** Data for this task follows **
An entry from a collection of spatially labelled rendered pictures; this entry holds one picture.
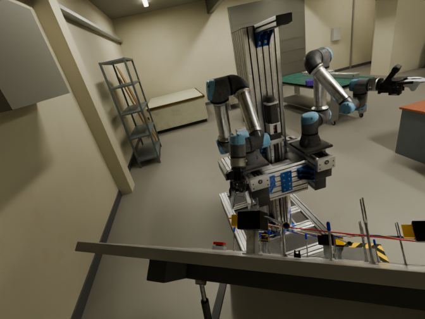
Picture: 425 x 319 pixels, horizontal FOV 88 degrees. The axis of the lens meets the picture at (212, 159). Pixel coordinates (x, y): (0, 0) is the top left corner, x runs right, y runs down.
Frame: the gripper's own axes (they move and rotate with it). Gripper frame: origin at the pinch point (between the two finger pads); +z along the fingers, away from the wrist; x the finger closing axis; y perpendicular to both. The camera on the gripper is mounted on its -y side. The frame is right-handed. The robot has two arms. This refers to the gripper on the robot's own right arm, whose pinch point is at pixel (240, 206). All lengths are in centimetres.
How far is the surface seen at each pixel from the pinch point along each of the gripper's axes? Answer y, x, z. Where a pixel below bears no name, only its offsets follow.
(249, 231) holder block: 60, 11, -11
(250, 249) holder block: 62, 12, -7
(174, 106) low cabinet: -525, -277, -170
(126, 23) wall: -590, -480, -498
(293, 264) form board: 77, 19, -12
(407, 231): 54, 43, -10
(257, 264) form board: 76, 14, -12
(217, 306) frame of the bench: 5, -13, 49
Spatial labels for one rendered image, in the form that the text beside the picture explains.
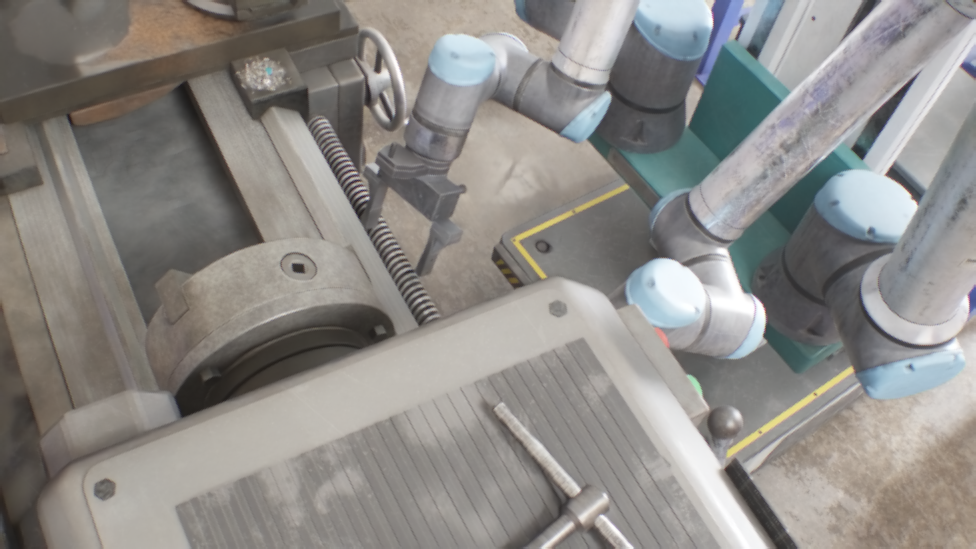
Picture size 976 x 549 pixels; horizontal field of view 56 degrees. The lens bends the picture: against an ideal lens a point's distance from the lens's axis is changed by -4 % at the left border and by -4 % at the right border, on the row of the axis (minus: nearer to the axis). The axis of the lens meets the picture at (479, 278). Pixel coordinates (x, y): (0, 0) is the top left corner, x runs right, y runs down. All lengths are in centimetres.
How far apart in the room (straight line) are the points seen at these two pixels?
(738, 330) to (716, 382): 79
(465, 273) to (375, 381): 171
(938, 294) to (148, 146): 126
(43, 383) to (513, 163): 165
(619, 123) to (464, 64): 49
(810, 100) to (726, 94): 60
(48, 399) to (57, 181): 36
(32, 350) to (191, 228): 36
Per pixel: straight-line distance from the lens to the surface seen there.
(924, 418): 264
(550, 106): 143
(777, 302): 162
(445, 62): 136
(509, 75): 145
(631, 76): 170
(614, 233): 218
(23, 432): 184
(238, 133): 158
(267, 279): 94
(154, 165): 171
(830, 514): 239
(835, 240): 149
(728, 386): 204
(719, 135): 182
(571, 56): 140
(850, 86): 116
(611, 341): 80
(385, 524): 69
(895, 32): 114
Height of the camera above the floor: 199
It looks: 55 degrees down
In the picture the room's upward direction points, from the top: 12 degrees clockwise
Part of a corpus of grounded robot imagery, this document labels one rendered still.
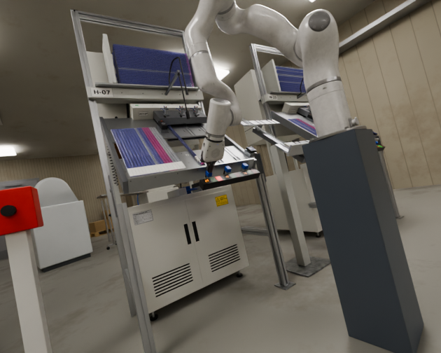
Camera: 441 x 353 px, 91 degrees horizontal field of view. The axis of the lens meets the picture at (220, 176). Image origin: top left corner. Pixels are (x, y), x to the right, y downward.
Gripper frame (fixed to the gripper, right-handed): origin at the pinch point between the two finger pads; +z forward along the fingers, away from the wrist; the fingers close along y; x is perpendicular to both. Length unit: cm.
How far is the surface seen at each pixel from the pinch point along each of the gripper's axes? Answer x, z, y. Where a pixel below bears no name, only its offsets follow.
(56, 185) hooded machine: 267, 181, -97
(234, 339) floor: -54, 48, -10
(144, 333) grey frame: -36, 46, -41
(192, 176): 2.2, 5.3, -7.2
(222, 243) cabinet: -5, 57, 16
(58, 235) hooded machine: 211, 232, -104
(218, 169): 2.3, 3.8, 6.7
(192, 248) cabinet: -3, 54, -4
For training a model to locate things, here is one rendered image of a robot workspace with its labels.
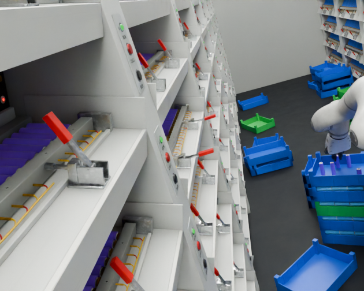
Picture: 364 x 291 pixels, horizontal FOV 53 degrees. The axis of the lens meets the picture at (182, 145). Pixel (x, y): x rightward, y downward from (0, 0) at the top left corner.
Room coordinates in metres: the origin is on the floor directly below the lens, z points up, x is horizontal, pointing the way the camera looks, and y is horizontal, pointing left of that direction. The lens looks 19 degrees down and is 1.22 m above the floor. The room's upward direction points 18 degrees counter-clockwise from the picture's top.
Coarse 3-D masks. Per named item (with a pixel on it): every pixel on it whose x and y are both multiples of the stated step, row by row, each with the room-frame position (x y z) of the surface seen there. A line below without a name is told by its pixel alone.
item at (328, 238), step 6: (324, 234) 1.45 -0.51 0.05; (330, 234) 1.44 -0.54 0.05; (336, 234) 1.42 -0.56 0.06; (342, 234) 1.41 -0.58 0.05; (324, 240) 1.46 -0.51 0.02; (330, 240) 1.44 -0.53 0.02; (336, 240) 1.43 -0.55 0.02; (342, 240) 1.41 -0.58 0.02; (348, 240) 1.39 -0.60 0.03; (354, 240) 1.38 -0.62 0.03; (360, 240) 1.37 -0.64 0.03
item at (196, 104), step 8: (176, 104) 1.23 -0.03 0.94; (184, 104) 1.23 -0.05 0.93; (192, 104) 1.24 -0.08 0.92; (200, 104) 1.23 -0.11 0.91; (192, 112) 1.23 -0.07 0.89; (200, 112) 1.22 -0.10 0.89; (184, 128) 1.06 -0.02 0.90; (200, 128) 1.06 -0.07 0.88; (192, 136) 0.99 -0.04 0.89; (200, 136) 1.06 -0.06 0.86; (184, 144) 0.93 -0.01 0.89; (192, 144) 0.93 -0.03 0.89; (192, 152) 0.88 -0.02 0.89; (192, 160) 0.83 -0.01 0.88; (176, 168) 0.79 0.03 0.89; (192, 168) 0.79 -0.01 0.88; (184, 176) 0.75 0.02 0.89; (192, 176) 0.76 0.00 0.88; (184, 184) 0.64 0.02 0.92; (192, 184) 0.76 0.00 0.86
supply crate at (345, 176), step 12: (324, 156) 1.60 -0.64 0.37; (360, 156) 1.51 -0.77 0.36; (312, 168) 1.52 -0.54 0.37; (324, 168) 1.58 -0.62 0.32; (336, 168) 1.54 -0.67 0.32; (348, 168) 1.51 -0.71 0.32; (312, 180) 1.46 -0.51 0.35; (324, 180) 1.43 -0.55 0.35; (336, 180) 1.40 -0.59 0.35; (348, 180) 1.37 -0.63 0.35; (360, 180) 1.34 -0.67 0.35
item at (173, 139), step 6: (186, 108) 1.20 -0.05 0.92; (180, 114) 1.13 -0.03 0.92; (180, 120) 1.07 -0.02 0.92; (174, 126) 1.01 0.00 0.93; (180, 126) 1.02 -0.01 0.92; (174, 132) 0.97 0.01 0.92; (180, 132) 1.00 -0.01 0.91; (174, 138) 0.92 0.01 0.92; (180, 138) 0.96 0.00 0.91; (168, 144) 0.88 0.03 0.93; (174, 144) 0.89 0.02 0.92; (180, 150) 0.88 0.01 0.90
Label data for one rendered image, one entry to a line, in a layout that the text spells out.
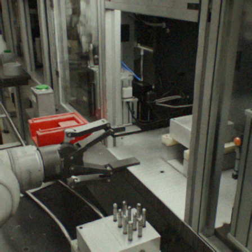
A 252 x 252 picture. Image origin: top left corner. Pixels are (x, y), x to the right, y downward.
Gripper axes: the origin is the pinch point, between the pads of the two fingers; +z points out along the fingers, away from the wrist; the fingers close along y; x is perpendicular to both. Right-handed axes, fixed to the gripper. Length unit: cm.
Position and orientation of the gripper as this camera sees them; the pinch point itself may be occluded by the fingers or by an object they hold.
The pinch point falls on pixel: (127, 147)
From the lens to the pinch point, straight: 80.3
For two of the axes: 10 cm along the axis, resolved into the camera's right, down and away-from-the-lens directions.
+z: 9.0, -1.7, 4.1
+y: 0.1, -9.2, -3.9
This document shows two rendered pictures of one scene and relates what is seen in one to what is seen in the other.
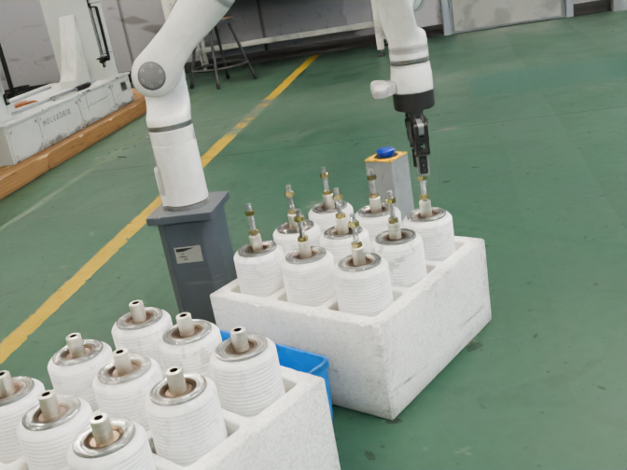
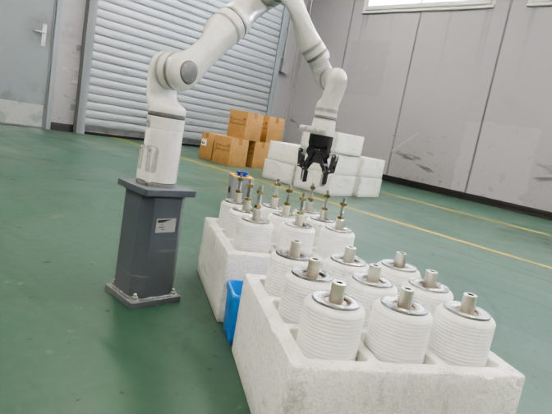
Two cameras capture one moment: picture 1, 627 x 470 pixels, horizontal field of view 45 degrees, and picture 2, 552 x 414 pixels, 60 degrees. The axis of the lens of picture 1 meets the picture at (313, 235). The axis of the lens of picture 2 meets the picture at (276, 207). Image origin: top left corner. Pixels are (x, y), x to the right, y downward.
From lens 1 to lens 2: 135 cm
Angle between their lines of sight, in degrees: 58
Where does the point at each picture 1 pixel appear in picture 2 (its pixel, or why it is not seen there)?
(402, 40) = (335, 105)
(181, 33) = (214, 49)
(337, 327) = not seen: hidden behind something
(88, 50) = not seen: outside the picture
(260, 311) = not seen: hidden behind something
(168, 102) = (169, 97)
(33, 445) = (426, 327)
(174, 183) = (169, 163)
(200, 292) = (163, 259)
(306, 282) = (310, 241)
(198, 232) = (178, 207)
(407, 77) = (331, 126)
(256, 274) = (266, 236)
** End of Data for this task **
• Exercise details
From the line holding "From the lens to the pinch" to the line holding "This document shows", inclusive, restate each line above exactly as written.

• Expected answer
From the lens to the pinch point, straight: 80.3
For two of the axes: 10 cm along the axis, resolved into the camera's right, down and away-from-the-lens directions.
+z: 9.0, -1.7, 4.1
+y: 0.1, -9.2, -3.9
This document shows two rendered pictures of one scene and relates what is seen in one to what is seen in the other.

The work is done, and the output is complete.